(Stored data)
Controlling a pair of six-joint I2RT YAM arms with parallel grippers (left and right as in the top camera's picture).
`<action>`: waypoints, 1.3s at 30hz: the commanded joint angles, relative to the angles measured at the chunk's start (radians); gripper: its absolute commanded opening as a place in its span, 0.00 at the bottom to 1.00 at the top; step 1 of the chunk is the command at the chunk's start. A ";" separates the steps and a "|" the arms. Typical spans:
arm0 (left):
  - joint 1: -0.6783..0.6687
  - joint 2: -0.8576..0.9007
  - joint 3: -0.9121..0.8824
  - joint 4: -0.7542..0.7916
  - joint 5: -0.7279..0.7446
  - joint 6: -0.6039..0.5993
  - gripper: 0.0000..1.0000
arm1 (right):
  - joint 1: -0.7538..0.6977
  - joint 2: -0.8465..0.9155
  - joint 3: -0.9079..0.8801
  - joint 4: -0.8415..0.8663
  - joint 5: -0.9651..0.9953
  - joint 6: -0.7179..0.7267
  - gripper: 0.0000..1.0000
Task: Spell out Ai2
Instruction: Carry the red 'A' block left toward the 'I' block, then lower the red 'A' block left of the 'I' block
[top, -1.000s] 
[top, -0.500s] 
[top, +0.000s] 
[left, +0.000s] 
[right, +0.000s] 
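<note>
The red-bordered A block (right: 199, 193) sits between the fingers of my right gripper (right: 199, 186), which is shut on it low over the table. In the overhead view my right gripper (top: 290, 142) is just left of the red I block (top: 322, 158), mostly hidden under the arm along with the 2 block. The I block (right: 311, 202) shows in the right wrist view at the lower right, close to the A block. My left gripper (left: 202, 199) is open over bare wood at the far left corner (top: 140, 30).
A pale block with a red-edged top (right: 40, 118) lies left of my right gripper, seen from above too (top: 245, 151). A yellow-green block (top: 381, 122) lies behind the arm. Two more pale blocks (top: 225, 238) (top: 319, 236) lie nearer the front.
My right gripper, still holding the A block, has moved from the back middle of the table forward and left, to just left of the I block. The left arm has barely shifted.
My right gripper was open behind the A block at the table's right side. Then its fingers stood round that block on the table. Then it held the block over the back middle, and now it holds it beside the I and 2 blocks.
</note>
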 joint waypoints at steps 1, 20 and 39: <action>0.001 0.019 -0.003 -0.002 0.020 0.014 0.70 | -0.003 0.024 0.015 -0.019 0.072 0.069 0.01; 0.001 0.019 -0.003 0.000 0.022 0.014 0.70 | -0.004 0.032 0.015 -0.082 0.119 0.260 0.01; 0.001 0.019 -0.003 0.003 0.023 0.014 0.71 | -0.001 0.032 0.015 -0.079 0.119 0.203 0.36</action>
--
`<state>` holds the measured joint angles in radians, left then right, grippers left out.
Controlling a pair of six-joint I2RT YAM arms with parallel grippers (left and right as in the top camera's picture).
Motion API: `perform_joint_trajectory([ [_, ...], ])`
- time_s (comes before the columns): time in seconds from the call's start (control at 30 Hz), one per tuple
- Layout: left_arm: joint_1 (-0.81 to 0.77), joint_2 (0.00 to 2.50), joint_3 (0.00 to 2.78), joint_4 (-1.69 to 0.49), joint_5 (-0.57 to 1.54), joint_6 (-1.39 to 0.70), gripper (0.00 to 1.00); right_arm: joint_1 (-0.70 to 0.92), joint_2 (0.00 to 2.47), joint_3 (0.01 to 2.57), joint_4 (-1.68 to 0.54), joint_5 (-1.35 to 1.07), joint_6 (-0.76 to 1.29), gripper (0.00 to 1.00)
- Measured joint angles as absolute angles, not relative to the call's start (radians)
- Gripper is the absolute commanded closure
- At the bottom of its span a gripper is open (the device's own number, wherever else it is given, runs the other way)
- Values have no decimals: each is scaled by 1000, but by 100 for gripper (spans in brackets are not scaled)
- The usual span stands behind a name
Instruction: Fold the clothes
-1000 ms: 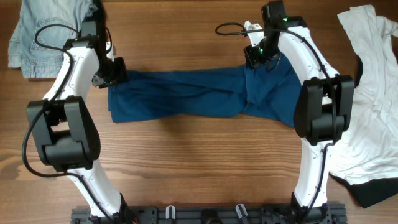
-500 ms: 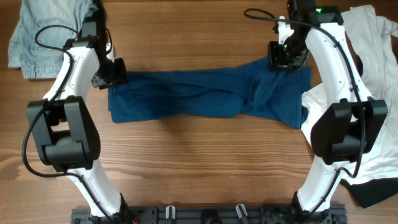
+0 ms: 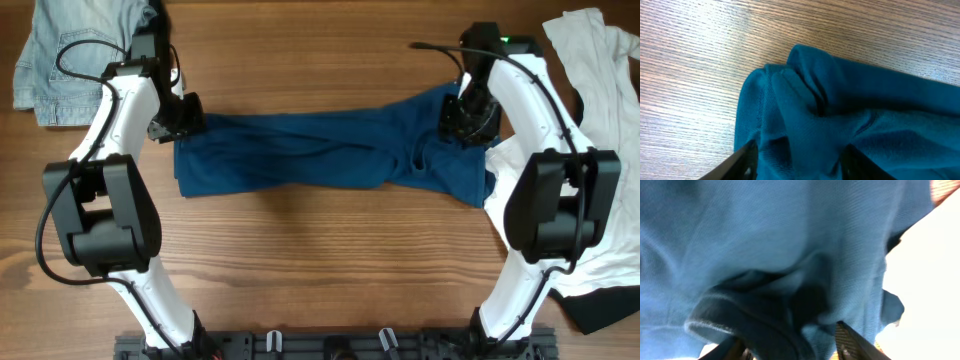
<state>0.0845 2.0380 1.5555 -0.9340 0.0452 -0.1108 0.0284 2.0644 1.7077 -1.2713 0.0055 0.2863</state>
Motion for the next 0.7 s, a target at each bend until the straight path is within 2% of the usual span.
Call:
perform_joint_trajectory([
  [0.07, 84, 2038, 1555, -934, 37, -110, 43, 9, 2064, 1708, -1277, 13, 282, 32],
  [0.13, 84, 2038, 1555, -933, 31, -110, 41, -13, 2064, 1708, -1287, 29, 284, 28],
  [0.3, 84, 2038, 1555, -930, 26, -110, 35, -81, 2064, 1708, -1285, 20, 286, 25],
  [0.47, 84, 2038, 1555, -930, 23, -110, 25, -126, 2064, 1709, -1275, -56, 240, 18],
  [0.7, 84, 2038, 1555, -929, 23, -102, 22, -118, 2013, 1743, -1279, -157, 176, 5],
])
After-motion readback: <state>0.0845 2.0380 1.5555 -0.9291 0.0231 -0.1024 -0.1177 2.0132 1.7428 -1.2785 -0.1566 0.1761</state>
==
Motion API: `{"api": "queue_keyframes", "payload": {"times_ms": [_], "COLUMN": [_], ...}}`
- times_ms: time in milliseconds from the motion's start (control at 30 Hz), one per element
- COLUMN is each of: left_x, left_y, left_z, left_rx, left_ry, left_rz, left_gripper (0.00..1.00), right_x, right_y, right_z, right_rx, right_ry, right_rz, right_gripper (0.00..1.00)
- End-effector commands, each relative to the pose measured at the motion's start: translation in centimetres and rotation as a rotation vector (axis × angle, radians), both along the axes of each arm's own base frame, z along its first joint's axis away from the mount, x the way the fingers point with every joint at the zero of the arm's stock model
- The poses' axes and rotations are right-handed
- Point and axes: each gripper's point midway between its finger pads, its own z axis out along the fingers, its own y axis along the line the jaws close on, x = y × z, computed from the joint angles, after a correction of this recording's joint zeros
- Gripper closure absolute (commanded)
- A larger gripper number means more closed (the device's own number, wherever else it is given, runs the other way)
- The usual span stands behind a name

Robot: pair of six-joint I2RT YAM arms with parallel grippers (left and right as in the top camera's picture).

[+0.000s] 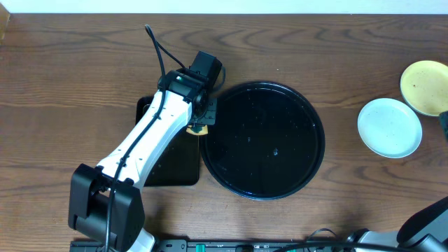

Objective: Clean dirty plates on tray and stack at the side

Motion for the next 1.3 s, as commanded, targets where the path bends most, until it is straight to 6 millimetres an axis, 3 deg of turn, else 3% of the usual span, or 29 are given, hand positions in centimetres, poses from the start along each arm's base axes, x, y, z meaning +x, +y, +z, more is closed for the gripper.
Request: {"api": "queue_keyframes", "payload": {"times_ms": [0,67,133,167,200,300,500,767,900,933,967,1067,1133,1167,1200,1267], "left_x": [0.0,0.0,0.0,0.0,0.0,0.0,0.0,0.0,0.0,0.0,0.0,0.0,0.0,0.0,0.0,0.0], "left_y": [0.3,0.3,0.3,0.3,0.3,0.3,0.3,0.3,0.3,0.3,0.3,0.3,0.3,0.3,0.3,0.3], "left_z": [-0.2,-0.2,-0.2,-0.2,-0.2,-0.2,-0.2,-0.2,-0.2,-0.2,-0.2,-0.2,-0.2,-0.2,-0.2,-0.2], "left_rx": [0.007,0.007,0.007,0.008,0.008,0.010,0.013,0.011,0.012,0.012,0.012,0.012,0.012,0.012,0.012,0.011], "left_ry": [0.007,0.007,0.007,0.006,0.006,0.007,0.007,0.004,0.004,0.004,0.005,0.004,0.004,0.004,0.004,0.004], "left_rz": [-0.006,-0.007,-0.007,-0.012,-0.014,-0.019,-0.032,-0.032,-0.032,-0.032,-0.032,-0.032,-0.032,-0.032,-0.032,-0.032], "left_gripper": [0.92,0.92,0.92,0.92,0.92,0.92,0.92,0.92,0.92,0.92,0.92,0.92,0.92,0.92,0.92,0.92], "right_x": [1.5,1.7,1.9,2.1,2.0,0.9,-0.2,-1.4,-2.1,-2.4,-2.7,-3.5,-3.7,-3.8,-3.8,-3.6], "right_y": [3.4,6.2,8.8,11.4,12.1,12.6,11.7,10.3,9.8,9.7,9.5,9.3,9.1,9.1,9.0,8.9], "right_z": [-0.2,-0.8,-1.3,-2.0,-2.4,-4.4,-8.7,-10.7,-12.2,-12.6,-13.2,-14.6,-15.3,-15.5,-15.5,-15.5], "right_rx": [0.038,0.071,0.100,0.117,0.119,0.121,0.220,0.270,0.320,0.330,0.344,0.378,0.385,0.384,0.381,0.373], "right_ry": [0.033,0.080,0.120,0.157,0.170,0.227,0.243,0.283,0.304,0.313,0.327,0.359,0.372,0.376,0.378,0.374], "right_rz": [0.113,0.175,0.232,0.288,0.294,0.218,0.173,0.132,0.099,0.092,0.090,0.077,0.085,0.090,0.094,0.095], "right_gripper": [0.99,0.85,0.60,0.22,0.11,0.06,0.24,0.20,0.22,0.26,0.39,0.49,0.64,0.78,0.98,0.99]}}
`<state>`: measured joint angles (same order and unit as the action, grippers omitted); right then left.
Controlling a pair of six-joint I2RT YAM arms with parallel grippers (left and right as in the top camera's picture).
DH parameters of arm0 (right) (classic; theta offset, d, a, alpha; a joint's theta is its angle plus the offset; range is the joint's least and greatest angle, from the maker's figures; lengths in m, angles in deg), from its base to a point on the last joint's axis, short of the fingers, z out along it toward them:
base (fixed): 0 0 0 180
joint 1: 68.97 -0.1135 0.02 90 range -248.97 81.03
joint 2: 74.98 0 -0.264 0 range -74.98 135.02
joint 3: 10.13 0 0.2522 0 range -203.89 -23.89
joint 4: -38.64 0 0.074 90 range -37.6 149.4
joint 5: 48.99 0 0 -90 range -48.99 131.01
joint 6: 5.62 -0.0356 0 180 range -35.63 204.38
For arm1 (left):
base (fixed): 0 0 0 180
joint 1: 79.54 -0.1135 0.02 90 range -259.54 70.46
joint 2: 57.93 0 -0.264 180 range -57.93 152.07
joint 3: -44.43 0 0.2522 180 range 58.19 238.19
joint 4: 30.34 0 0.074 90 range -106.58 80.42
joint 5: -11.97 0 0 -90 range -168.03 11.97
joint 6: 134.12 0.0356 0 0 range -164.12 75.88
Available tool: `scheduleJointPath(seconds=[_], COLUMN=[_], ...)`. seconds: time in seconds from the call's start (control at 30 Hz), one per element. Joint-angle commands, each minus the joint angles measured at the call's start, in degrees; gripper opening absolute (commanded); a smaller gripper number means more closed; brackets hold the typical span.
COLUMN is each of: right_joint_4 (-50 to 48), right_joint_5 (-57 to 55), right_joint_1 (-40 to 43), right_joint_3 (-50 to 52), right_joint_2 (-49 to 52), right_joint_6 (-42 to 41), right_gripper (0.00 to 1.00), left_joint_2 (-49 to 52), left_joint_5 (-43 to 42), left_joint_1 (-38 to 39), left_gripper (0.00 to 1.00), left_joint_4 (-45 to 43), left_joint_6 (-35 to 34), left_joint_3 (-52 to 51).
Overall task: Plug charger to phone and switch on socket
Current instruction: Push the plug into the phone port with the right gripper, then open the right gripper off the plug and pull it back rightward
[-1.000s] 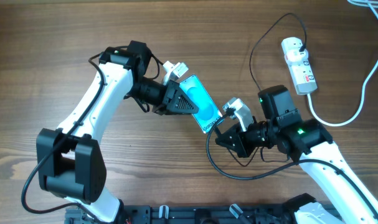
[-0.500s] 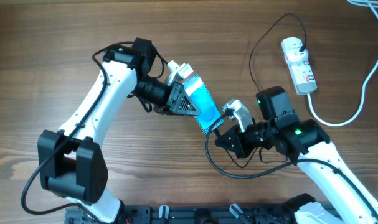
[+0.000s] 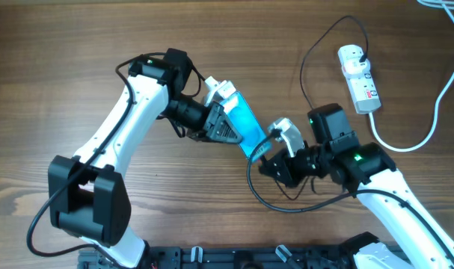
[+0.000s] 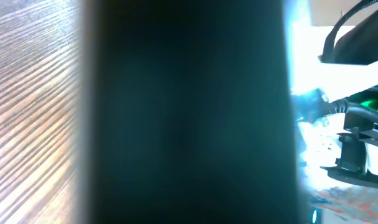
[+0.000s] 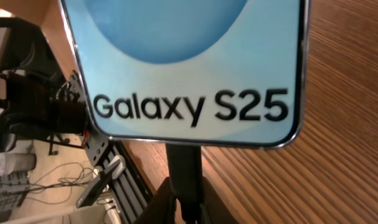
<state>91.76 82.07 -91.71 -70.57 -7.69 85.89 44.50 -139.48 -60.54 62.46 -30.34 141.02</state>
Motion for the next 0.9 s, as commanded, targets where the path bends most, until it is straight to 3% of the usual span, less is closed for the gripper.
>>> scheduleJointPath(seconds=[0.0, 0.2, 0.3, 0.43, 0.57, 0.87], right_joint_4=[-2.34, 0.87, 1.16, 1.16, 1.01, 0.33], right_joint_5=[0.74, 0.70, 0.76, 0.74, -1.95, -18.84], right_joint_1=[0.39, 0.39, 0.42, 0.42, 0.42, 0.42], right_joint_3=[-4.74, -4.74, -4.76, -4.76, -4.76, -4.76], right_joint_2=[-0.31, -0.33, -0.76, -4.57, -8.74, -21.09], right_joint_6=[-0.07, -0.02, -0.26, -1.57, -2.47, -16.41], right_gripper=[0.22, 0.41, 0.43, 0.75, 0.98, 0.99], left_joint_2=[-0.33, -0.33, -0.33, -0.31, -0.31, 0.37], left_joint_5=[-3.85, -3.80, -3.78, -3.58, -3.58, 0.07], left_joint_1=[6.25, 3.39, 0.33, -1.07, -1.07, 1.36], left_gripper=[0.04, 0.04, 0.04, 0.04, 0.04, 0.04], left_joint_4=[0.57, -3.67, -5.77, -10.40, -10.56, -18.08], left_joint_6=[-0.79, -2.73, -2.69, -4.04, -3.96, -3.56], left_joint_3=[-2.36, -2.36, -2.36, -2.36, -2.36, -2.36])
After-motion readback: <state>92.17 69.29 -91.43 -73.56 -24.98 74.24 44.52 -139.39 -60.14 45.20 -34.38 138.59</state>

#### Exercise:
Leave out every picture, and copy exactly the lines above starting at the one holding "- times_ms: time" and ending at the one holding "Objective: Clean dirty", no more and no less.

#### Expected output:
- times_ms: time in milliseconds from the motion's start (control at 30 Hz), one per element
- COLUMN is each of: left_x, left_y, left_z, left_rx, left_ry, left_rz, left_gripper (0.00..1.00), right_x, right_y, right_z, right_rx, right_ry, right_rz, right_gripper (0.00..1.00)
- End-effector commands, each relative to the pose measured at the motion's start: translation in centimetres and rotation as a rotation vector (axis × angle, radians), both along the axes of each arm's own base frame, z along its first joint's axis away from the mount, x the way the fingers point with every joint at the zero of the arm's stock model
- The poses' axes and rotations are right-handed
- Point and axes: each gripper's point midway between its finger pads, its own z axis out along the fingers, its own y axis along the line the jaws close on, x = y × z, computed from the joint angles, after a correction of this recording's joint zeros
- Gripper closure absolute (commanded)
- A larger gripper number means more closed (the device's own number, wherever else it is given, runs the other way)
- The usual span stands behind a name

Robot: pair of six-joint I2RT YAM arms with parallel grippers (left and right as in the top camera's picture).

[+0.000s] 

Objective: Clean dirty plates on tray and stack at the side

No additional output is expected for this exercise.